Make data available in API, multiple formats and ontologies
Ensure resulting metadata and data is made available in native format as well as transformed formats, ontologies. Also, APIs to enable various planner, analyst and scientist goals. This means you may need a primary warehouse and single ontology for your MIS and decision making purposes. Also, to allow for data to be manipulated in different vocabularies and ontologies to suit different modeling, linking, brokering, simulation, and analytic purposes. This approach also puts use in the drivers seat, while still allowing records compliance for snapshot ledgers.
BONUS: Data lakes and ledge models allow for temporospatial querying
If point, line, polygon, or pixel data is updated, the power of storage and compute APIs are so fast now, new models can allow for not only saving versions for posterity. Also, they save versions to allow for cross-version comparison. Imagine examining versions for a dataset as well as across datasets. This could enable data scientists – yet overlaying this with Deep Learning models can now do time and place comparison to watch pixel value changes in imagery (2D) and 3D data (e.g. LiDAR, seismic, ocean & atmospheric data, more), polygon boundary changes over time, and histogram views over time such as for census.
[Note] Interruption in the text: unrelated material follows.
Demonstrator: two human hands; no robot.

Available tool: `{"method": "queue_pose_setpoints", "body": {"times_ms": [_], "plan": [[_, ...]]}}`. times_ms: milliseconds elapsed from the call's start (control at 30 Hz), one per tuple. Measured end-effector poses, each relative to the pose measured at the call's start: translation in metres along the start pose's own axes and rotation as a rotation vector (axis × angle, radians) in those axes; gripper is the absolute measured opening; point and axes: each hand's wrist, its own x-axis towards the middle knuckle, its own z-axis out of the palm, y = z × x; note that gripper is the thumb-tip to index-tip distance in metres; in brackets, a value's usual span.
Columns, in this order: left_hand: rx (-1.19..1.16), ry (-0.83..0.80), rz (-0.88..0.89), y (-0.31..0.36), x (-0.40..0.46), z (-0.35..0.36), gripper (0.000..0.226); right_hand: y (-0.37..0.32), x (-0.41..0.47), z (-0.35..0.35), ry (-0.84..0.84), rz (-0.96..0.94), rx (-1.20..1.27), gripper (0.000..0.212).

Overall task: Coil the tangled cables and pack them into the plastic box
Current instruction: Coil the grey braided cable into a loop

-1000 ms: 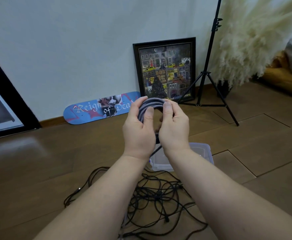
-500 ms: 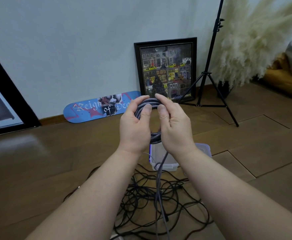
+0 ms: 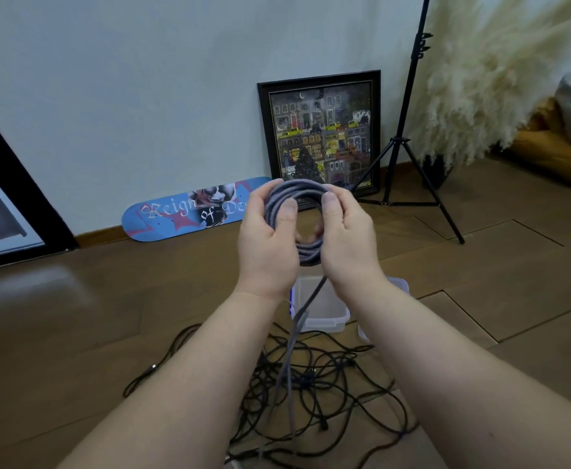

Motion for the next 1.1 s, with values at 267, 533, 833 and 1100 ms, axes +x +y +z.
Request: {"method": "queue_pose_setpoints", "body": {"times_ms": [267,533,833,1100], "plan": [[-0.346,-0.239,-0.418,0.013,0.005,-0.023,0.017,0.006,0.004,-0.012,-0.305,-0.134,-0.197,0.021],[-0.28,-0.236,-0.435,0.007,0.004,-0.023,0.02,0.009,0.007,-0.011,-0.381,-0.062,-0.177,0.02],[-0.192,0.111,-0.241,-0.003,0.022,-0.033,0.015,0.011,0.005,-0.025,-0.581,0.443,-0.061,0.02],[-0.2,0.42,-0.269,-0.022,0.038,-0.06,0.008,0.012,0.01,-0.047,-0.51,0.24,-0.682,0.006]]}}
Establish your approach for non-invasive and Agile incremental Data Governance framework to include standards functions, to systematically investigate the discovery, data management, policies, standards and practices, across the entire data life-cycle (Creation, Processing, storage, usage, records). This hits the library science side. However, further enhanced standards with latest capabilities in computer science for deeper temporal storage, cloud serverless automation and orchestration, and establish ML/NLP services to detect anomalies and data standards validation – which can provide resulting metadata insights to support end usage.